Exercise brief >> Only one stretch of the data below should be repeated: the lines from the line containing "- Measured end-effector" through the line containing "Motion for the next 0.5", inclusive, exactly as they are.
##### Source information #####
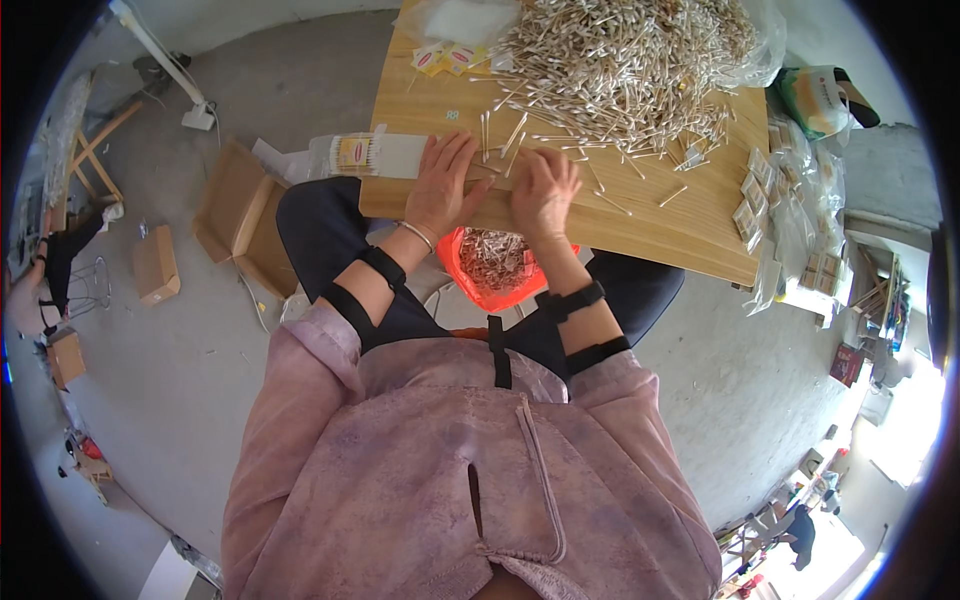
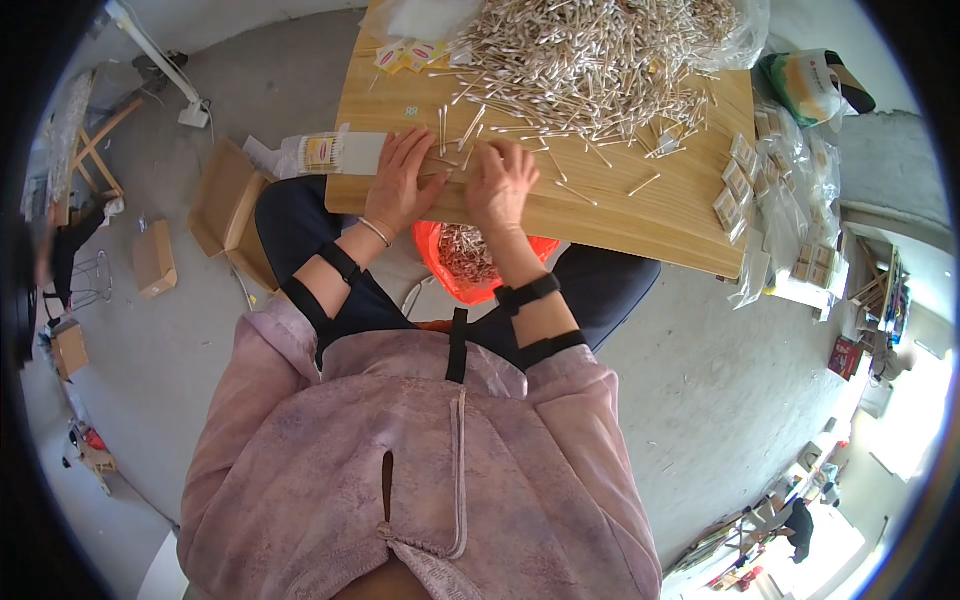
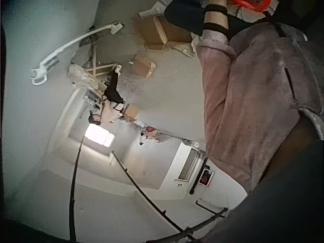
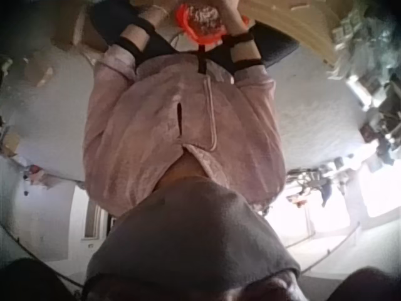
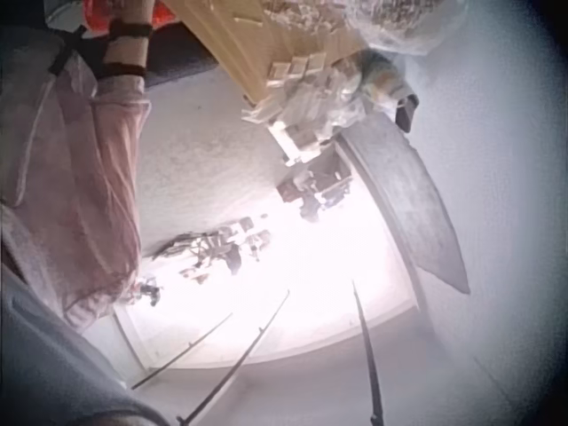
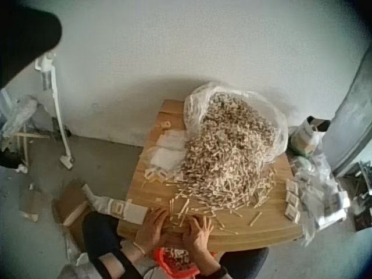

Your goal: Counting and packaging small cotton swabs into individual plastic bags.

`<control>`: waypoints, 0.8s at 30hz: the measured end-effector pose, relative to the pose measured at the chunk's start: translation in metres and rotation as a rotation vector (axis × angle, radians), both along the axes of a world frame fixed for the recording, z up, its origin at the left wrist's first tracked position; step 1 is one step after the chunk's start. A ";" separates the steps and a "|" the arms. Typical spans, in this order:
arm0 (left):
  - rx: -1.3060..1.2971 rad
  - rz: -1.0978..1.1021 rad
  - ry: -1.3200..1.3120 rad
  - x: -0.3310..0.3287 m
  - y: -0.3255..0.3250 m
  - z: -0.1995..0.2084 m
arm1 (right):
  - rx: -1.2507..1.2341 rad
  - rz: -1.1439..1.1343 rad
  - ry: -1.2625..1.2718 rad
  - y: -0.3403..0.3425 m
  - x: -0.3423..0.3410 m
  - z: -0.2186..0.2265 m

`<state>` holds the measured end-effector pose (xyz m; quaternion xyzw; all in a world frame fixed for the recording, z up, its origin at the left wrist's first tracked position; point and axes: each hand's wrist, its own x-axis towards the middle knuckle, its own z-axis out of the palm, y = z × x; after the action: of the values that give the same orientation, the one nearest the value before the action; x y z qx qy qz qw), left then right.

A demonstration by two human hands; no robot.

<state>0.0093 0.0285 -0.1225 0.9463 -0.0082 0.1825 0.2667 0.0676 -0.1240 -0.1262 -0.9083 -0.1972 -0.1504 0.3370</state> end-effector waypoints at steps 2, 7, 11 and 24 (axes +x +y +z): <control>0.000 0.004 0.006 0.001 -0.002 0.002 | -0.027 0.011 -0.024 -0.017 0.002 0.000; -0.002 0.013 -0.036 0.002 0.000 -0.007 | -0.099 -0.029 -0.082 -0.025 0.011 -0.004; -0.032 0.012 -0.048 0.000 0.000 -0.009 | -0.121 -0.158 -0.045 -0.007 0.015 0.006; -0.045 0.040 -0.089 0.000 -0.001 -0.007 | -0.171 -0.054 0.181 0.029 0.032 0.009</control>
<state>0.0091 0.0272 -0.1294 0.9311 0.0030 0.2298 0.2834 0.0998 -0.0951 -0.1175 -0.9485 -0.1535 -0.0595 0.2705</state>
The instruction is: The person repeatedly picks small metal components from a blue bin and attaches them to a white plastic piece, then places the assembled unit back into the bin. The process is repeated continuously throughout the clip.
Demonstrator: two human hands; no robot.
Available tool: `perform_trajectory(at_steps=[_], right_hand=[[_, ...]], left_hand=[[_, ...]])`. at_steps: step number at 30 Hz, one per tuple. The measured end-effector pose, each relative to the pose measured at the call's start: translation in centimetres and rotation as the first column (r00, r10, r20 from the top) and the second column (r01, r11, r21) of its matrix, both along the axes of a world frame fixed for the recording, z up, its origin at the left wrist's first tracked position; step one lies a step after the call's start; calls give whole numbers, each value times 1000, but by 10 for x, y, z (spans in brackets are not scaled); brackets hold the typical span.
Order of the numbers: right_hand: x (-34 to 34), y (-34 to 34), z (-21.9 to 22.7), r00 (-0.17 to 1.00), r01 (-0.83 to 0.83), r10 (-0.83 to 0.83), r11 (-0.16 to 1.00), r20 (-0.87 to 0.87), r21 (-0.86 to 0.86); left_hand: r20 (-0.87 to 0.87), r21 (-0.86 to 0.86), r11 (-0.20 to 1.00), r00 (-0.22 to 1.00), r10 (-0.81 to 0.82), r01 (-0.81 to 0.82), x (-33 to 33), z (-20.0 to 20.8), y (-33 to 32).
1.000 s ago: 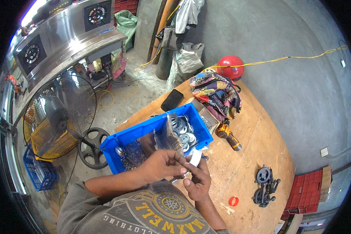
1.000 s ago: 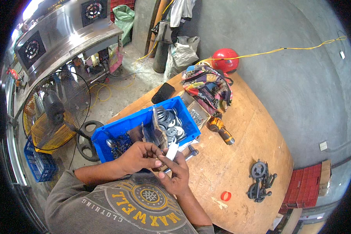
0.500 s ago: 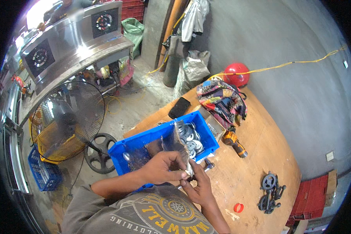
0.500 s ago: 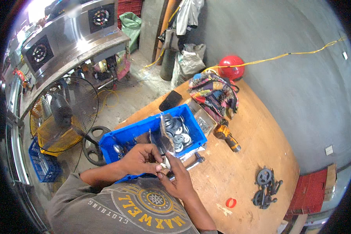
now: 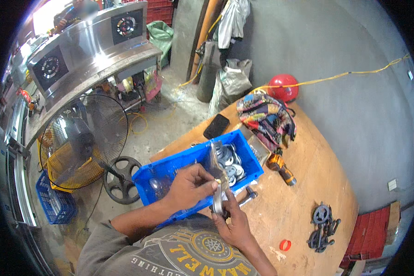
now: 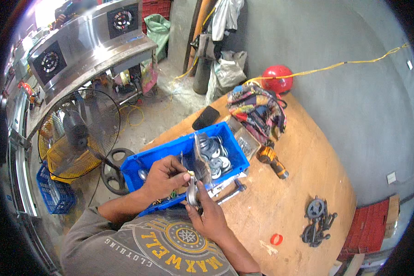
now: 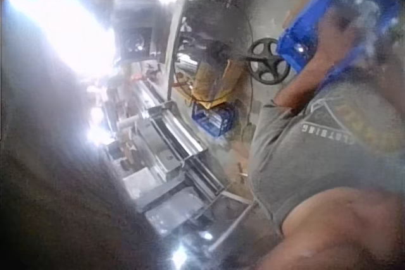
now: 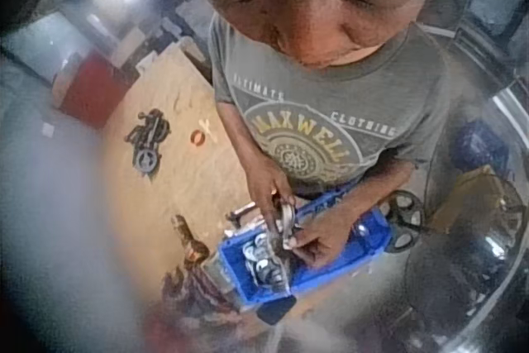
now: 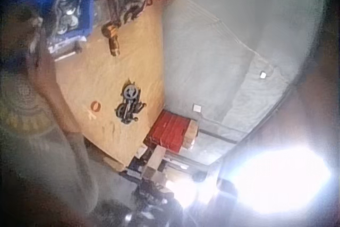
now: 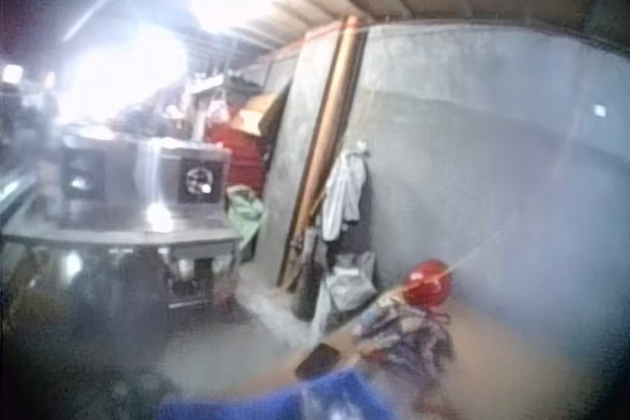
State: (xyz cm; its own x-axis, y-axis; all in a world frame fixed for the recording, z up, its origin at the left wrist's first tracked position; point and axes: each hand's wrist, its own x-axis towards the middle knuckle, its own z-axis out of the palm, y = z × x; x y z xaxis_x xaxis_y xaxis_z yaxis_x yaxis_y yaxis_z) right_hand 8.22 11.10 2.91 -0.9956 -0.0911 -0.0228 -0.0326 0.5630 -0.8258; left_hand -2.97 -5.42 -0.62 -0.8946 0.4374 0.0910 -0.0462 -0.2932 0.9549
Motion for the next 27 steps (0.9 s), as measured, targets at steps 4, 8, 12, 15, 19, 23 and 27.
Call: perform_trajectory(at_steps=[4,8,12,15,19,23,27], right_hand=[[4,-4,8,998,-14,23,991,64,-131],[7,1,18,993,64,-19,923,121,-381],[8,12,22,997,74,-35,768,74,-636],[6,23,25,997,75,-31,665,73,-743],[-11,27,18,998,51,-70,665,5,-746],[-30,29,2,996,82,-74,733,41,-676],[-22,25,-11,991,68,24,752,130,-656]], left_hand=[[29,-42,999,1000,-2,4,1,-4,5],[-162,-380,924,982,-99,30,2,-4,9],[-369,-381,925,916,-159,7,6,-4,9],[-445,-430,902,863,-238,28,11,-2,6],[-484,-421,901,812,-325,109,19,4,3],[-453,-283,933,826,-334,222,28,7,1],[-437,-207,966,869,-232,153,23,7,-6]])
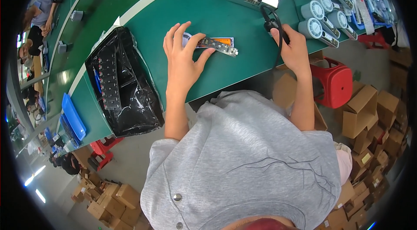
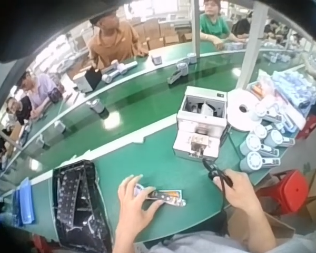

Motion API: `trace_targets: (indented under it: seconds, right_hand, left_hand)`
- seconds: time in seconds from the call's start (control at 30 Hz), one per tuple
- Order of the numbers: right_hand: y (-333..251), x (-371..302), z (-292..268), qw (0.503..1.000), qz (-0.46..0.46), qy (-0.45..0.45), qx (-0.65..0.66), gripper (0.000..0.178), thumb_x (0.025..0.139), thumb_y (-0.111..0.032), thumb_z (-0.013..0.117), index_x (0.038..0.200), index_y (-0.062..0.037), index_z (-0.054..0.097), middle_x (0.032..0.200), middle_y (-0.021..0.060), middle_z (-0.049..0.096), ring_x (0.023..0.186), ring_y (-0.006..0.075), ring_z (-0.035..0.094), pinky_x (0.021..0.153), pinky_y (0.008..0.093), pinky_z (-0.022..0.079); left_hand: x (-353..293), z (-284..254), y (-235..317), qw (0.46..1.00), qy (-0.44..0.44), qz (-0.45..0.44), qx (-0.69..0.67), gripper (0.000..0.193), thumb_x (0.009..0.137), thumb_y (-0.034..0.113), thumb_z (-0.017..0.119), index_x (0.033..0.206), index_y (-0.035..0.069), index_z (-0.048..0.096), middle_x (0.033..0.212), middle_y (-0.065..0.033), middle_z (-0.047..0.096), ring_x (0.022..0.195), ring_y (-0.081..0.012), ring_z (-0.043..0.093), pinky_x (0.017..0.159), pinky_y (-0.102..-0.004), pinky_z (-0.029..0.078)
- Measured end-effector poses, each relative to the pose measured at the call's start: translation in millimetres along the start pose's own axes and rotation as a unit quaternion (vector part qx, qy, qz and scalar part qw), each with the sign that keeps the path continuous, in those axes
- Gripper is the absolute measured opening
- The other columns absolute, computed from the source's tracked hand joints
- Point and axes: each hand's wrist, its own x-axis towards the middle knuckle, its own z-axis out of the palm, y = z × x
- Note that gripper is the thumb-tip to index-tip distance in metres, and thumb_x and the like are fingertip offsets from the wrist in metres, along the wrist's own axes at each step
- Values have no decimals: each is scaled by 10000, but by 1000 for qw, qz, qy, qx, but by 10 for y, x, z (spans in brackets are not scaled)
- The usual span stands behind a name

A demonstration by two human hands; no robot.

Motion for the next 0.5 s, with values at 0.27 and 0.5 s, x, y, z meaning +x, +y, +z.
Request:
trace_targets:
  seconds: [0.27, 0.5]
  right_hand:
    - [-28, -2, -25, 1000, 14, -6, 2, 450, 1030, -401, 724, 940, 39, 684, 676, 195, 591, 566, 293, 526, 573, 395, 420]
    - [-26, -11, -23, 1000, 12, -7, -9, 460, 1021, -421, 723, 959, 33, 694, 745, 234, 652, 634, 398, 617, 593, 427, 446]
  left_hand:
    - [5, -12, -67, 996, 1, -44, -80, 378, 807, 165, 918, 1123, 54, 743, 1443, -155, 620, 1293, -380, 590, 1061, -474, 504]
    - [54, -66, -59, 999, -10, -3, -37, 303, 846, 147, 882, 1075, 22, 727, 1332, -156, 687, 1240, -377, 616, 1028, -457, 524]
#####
Exercise solution >>
- Measured end-effector poses, each relative to the pose measured at the call's start: translation in millimetres along the start pose's own axes and rotation as a unit quaternion (vector part qx, qy, qz and scalar part qw), each with the sign that keeps the path continuous, in those axes
- Gripper is the absolute measured opening
- The other columns absolute, computed from the source's tracked hand joints
- Point and axes: each hand's wrist, its own x-axis towards the middle knuckle, its own z-axis out of the palm, y = z × x
- Note that gripper is the thumb-tip to index-tip distance in metres, and thumb_x and the like are fingertip offsets from the wrist in metres, along the wrist's own axes at each step
- Values have no decimals: each is scaled by 10000, but by 1000 for qw, qz, qy, qx, but by 10 for y, x, z (spans in brackets are not scaled)
- The usual span stands behind a name

A demonstration by two human hands; no robot.

Motion for the next 0.5 s, with values at 0.27 and 0.5 s, x, y, z meaning +x, +y, +z.

The answer is finished.